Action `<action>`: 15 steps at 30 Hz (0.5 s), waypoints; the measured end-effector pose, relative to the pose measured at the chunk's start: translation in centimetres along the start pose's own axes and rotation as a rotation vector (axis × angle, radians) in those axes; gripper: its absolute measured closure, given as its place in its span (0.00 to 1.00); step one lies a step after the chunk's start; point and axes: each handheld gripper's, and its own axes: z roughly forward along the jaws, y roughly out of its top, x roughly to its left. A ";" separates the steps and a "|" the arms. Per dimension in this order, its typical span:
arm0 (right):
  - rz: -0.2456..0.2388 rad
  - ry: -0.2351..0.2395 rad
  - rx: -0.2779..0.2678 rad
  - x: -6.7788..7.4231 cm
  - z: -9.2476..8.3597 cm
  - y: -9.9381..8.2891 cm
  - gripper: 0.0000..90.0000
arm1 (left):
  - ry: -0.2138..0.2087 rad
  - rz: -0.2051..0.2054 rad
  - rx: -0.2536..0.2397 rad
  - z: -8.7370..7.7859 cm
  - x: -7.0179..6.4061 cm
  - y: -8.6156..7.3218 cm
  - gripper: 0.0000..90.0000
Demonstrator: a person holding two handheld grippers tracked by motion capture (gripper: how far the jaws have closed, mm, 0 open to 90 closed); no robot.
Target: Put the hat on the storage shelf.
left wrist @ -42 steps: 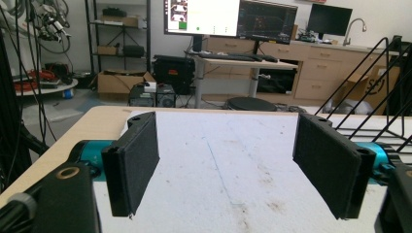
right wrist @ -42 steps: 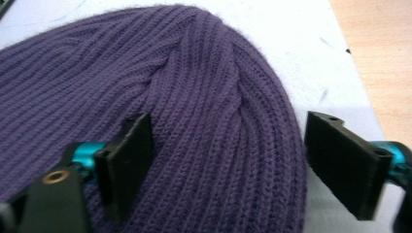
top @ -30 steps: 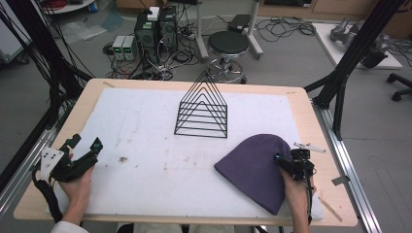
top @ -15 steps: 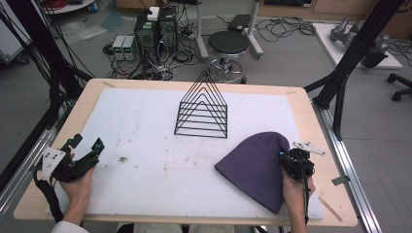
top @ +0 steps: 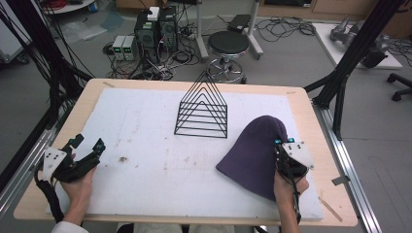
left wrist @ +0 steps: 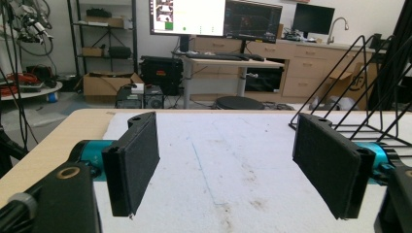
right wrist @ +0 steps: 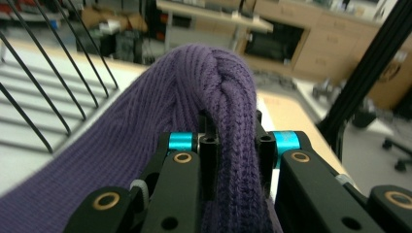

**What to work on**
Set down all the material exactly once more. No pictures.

**Solution below**
Action `<action>`: 15 steps at 30 Hz (0.5 s), waypoints; the measured end-effector pose, relative to the pose measured at the chunk's start: translation in centimetres along the start pose's own axes and rotation as a rotation vector (axis × angle, radians) in those axes; gripper: its absolute measured closure, given as its place in its span (0.00 to 1.00); step one lies a step after the chunk's start; point and axes: each handheld gripper's, and its own axes: z roughly forward along the jaws, y roughly out of its top, x roughly to its left. A ";" separates the steps and a "|" the arms. Per dimension in this order, its typical span:
arm0 (right):
  - rz: -0.2456..0.2388 rad
  - ry: -0.2351..0.2395 rad
  - rx: -0.2779..0.2678 rad
  - x: -6.7788..7.4231 cm
  - z: -9.2476..8.3597 cm
  - y: -9.9381..8.2891 cm
  - gripper: 0.0000..90.0000
arm1 (left):
  - ry: -0.2138..0.2087 rad
  - rz: -0.2051..0.2054 rad
  - rx: -0.2536..0.2397 rad
  - z: -8.7370..7.7859 cm
  - x: -7.0179..6.4061 cm
  - y: -8.6156..7.3218 cm
  - gripper: 0.0000..90.0000
Demonstrator: a person holding two handheld grippers tracked by motion capture (gripper: how far the jaws have closed, mm, 0 open to 90 closed); no robot.
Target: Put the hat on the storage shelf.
left wrist @ -42 steps: 
right wrist @ -42 steps: 
top @ -30 steps: 
top @ -15 steps: 
top @ +0 steps: 
left wrist @ +0 steps: 
right wrist @ +0 steps: 

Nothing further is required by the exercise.